== The task ==
In the records below, the line with "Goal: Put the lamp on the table" opens the range and the line with "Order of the" closes it; print that range exactly and nothing else.

(Data entries)

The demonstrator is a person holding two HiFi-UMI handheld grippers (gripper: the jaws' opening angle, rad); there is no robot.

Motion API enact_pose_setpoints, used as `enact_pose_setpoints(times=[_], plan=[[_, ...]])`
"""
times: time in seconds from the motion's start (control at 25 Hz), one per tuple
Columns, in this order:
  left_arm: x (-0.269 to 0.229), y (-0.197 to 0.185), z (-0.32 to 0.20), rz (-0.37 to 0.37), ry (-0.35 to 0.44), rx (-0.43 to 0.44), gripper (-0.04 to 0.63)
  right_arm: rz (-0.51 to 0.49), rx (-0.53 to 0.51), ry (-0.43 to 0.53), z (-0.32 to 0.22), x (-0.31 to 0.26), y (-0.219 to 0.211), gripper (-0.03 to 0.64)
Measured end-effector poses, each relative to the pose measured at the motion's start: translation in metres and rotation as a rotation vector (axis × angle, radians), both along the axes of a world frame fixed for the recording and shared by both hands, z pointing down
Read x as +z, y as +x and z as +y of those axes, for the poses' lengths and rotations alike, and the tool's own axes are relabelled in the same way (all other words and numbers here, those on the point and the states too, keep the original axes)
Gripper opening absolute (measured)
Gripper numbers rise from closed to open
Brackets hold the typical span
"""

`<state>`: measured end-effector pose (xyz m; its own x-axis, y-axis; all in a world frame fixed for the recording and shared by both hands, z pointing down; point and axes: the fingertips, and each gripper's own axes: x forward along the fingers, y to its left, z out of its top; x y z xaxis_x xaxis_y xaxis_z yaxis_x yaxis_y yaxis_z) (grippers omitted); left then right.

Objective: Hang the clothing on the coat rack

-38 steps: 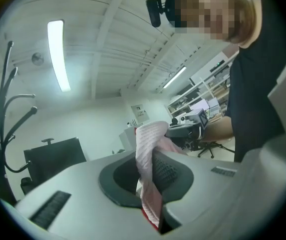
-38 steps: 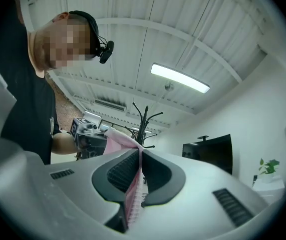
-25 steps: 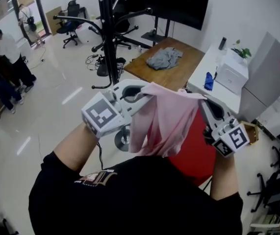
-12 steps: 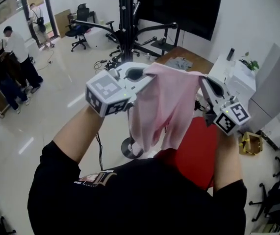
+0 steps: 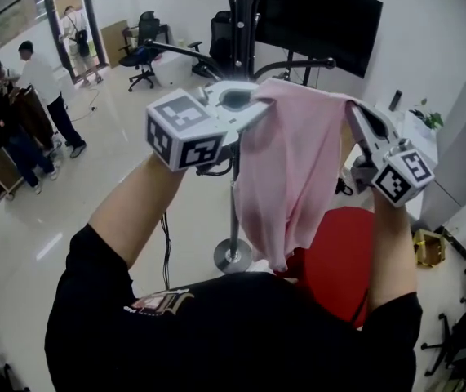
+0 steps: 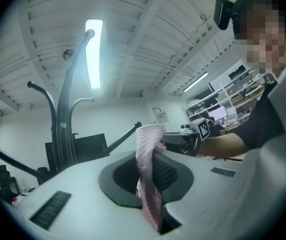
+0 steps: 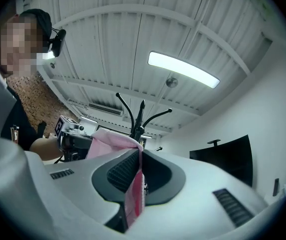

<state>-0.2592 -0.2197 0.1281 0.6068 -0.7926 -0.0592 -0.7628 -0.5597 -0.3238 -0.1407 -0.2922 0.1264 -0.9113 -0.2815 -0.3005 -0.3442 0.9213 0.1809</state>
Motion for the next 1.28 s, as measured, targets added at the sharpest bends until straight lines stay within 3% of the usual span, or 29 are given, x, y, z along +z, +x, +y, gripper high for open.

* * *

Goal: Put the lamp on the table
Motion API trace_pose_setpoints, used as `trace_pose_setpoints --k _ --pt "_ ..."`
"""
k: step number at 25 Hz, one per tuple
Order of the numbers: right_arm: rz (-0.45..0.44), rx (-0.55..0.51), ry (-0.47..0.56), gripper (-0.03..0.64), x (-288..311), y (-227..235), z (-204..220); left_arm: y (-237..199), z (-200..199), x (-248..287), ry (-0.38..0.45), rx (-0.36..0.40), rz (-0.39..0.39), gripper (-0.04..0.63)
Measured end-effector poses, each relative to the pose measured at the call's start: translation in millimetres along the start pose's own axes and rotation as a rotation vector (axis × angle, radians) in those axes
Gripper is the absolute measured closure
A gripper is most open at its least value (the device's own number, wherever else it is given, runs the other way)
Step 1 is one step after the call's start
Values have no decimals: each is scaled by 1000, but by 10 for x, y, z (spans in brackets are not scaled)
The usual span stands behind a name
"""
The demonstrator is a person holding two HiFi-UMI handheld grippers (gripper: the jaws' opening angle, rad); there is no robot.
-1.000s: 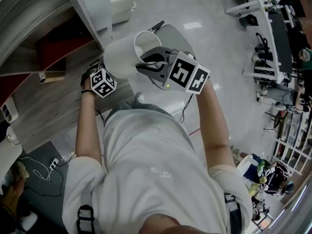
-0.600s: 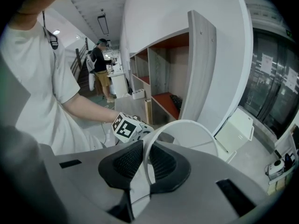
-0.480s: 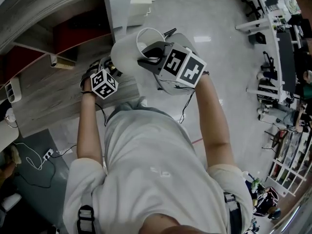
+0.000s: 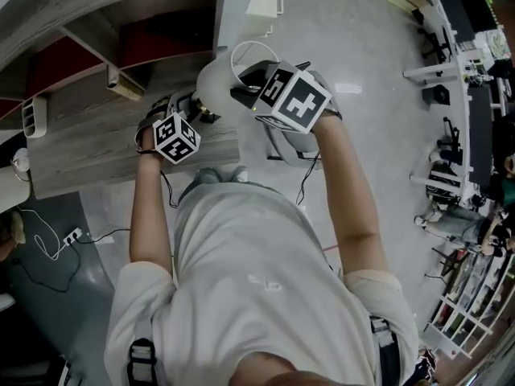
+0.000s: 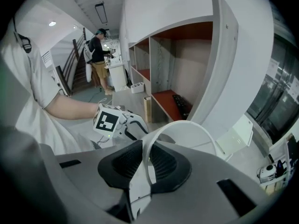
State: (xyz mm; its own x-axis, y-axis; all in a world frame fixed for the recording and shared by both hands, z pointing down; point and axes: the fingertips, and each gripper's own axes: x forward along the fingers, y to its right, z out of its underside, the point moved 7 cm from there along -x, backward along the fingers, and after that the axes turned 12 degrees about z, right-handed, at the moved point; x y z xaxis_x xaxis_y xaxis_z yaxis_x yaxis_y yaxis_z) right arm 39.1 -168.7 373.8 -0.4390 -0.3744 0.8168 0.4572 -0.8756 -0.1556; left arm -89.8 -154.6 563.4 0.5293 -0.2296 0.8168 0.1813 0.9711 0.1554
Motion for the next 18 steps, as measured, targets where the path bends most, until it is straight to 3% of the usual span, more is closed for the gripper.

== Result of the exercise ==
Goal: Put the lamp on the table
Motion API trace_pose_setpoints, used as `trace_pose_setpoints --k _ --pt "_ ..."`
"""
k: step number at 25 Hz, one per tuple
Order of the numbers: right_arm: rz (-0.45..0.44), rx (-0.55..0.51), ry (-0.47..0.56), gripper (-0.03..0.64), x (-288..311), y (-227..235), z (-204..220); left_arm: y (-237..199), z (-200..199), x (-248..287), ry (-0.38..0.45), rx (-0.36..0.40), rz (-0.39..0.39), gripper (-0.04..0.63)

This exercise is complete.